Cette critique de la société par son élite amène un nouveau genre littéraire, découvert par B. Mathieu:"le genre des Caractères". Voici un exemple de conte du Moyen Empire préfigurant ce genre des Caractères développé à partir de la XXe dynastie:

c'est un texte narratif bien connu, celui  du "conte du paysan éloquent" Khou-n-Inpou,"celui qui est protégé d'Anubis", datant du Moyen Empire, qui développe la mise en cause de l'autorité judiciaire. Celui-ci se plaint à Rensi que son régisseur (Nemtynakht) l'a dépouillé et battu. Rensi, le grand intendant, impressionné par ses discours en parle au pharaon qui ordonne de mettre par écrit ses réclamations et de le laisser parler avant de lui donner gain cause. Donc neuf plaintes seront déposées, louant d'abord l'intendant qui l'écoute, mais, n'obtenant pas gain de cause il finit par des insultes, lui valant une bonne bastonnade! Découragé, il rentre chez lui. Finalement, rappelé grâce au pharaon, impressionné par son éloquence, justice lui est rendue en lui donnant la place et les biens du régisseur. L'histoire prend place, fictivement, sous le règne de Khéty II, l'un des derniers rois de la Xe dynastie héracléopolitaine, qui sera vaincue par les rois thébains.

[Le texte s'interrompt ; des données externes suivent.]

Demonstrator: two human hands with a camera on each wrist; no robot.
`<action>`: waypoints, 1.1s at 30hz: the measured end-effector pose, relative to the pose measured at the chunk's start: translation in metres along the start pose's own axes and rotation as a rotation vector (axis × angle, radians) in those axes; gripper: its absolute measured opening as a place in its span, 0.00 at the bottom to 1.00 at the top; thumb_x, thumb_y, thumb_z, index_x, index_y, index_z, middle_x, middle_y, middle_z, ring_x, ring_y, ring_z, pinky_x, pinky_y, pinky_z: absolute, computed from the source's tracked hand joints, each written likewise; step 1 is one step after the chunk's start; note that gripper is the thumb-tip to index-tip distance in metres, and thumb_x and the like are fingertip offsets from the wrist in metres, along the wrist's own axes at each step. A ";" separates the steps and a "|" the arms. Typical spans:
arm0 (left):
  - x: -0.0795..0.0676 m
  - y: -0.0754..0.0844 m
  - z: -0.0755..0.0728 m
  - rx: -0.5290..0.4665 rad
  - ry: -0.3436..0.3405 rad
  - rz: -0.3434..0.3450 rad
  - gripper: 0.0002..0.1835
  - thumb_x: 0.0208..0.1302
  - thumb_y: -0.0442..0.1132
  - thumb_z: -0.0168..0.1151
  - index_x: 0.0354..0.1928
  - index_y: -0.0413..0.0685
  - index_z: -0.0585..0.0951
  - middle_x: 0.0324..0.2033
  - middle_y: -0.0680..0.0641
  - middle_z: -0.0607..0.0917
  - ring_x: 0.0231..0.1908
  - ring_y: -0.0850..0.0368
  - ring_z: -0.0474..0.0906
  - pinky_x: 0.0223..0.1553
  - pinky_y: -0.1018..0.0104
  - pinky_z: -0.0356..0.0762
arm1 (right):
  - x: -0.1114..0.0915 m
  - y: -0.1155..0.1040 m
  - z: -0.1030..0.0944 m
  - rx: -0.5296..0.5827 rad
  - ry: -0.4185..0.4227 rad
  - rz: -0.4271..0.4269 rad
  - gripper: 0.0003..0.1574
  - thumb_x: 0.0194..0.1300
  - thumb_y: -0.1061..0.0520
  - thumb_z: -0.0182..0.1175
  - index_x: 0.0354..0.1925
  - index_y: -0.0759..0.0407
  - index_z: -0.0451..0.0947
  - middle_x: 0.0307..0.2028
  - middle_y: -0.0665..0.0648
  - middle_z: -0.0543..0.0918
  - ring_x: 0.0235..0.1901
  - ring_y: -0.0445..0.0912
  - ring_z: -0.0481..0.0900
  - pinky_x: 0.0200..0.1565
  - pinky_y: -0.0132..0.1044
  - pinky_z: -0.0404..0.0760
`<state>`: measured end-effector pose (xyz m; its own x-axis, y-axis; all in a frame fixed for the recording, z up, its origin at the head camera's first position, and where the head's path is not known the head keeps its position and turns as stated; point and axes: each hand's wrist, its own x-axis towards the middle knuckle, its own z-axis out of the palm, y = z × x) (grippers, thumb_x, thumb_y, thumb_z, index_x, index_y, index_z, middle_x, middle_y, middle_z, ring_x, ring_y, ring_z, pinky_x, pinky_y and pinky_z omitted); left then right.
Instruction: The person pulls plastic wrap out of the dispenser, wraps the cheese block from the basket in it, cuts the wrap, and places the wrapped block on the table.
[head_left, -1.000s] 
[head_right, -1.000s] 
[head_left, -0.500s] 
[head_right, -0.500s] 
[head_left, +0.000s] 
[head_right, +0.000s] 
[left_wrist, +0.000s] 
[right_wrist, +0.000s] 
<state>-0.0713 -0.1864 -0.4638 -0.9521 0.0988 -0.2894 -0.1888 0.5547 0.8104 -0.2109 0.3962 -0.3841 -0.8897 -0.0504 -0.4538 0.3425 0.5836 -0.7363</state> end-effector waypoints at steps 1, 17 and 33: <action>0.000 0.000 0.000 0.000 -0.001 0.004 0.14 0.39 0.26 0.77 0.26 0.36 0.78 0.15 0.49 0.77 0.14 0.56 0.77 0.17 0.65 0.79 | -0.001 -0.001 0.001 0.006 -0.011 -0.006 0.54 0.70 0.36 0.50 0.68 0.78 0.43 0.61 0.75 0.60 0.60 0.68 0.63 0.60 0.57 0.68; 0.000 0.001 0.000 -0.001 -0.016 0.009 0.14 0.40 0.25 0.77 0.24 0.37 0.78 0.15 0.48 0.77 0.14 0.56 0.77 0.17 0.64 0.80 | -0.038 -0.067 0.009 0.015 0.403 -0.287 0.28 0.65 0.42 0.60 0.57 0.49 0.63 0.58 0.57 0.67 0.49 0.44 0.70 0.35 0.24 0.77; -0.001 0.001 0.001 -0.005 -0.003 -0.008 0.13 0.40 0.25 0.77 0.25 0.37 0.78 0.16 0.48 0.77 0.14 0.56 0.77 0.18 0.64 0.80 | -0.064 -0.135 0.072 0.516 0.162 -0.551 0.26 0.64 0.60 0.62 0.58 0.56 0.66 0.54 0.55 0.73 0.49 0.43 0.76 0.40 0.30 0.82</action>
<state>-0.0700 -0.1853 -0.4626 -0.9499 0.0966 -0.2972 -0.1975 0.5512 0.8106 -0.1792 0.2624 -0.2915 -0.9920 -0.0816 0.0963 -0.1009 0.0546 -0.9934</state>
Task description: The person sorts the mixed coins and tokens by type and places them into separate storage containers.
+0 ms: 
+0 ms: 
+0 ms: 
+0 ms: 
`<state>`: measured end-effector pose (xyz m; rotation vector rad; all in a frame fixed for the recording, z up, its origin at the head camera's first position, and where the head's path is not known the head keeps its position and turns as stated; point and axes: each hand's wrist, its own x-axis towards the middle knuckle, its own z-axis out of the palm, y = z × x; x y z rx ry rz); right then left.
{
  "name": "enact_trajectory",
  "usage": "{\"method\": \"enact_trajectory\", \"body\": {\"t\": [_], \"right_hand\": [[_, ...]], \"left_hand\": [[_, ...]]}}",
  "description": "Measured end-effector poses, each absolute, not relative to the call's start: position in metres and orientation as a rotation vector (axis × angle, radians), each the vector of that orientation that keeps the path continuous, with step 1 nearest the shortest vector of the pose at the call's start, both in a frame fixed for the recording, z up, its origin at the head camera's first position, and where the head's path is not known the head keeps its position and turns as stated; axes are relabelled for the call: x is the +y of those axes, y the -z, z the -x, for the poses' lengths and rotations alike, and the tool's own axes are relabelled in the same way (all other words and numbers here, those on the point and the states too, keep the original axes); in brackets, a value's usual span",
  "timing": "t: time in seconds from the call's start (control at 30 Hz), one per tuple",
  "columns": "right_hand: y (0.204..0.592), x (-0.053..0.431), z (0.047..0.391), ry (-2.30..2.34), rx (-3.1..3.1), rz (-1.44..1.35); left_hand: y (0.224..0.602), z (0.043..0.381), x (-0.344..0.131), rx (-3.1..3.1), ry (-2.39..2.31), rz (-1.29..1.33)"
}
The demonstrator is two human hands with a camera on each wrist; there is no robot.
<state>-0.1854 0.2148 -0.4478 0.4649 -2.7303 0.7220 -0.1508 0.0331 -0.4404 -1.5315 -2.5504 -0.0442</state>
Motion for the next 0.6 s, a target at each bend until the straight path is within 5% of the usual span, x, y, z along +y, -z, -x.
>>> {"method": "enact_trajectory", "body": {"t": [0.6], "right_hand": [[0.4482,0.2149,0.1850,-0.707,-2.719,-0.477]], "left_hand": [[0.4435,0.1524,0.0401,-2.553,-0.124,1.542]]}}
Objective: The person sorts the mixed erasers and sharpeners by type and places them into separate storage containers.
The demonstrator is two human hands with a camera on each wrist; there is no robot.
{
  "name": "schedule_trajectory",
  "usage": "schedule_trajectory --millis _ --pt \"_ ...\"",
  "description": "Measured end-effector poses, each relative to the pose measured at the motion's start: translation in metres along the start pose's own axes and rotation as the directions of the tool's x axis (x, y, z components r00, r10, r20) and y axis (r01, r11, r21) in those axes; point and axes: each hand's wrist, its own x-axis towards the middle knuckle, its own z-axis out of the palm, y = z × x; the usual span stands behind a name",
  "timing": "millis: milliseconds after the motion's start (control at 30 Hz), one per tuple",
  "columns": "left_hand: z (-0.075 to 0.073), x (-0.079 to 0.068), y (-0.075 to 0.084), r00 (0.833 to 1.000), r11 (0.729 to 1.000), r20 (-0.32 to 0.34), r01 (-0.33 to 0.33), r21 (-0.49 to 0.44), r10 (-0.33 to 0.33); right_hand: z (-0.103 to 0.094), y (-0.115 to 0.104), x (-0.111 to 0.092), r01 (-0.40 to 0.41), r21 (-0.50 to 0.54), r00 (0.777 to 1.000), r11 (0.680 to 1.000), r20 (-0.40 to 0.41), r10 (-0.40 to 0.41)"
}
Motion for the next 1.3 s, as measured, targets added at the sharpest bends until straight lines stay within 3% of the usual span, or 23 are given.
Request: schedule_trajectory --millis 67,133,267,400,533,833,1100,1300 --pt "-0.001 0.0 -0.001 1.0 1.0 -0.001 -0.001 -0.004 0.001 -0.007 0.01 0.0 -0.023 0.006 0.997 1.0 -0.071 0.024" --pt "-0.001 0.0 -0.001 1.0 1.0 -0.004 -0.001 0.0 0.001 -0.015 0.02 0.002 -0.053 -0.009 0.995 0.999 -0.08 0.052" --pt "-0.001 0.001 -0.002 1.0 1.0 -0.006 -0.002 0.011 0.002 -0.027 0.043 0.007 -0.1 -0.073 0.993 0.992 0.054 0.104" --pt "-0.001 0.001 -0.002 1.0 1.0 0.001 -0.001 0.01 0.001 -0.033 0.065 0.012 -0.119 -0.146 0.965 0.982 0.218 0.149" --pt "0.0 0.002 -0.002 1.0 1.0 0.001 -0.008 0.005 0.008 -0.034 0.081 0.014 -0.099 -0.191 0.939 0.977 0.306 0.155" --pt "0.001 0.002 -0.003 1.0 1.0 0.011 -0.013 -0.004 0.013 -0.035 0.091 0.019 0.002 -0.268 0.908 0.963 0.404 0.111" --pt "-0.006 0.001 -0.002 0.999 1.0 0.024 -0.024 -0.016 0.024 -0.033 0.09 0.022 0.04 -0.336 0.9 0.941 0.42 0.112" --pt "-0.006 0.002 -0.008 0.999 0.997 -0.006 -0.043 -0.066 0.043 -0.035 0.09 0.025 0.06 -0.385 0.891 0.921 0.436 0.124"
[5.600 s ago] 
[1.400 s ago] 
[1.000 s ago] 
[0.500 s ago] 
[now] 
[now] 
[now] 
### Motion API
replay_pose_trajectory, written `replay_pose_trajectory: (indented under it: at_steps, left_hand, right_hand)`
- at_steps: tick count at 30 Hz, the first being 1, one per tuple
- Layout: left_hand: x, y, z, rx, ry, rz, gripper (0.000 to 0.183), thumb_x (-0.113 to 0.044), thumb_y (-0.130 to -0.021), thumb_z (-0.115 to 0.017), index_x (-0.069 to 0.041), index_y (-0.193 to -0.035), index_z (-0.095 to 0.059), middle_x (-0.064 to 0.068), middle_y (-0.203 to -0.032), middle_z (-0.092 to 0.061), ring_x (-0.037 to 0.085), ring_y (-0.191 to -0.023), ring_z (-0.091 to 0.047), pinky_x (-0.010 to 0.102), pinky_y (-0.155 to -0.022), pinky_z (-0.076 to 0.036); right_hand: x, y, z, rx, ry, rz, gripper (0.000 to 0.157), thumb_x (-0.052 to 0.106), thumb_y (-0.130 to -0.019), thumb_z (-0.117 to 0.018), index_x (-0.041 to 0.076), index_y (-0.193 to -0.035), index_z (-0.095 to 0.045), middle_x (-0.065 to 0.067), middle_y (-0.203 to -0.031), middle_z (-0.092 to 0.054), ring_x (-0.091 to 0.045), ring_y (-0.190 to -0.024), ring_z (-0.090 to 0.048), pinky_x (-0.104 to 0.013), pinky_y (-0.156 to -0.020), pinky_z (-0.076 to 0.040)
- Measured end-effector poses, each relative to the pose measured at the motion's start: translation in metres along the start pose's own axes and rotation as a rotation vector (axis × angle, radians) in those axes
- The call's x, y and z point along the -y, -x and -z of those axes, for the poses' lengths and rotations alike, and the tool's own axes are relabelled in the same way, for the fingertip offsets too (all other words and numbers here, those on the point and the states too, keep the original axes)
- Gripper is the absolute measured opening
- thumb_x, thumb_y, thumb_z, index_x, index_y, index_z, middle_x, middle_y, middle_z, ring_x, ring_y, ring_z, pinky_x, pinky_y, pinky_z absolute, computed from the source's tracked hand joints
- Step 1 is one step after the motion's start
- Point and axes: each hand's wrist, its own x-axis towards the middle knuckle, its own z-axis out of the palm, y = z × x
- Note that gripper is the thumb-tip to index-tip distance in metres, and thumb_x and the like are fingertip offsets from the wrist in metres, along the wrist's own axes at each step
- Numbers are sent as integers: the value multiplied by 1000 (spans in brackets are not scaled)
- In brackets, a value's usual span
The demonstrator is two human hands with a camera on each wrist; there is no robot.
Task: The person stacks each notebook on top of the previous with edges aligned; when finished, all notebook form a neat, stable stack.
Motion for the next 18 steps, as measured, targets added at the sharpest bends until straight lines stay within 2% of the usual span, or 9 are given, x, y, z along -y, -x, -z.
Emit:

La suite de ce nouveau genre fera bientôt l'objet d'une publication. Nous attendons donc avec impatience de pouvoir vous la dévoiler et remercions vivement Bernard Mathieu de nous avoir fait partager sa dernière découverte.

Note: la plupart des illustrations des ostraca présentés se trouvent dans le livre de Anne Minault-Gout : "Carnets de pierre, l'art des ostraca dans l'Egypte ancienne", édition Hazan.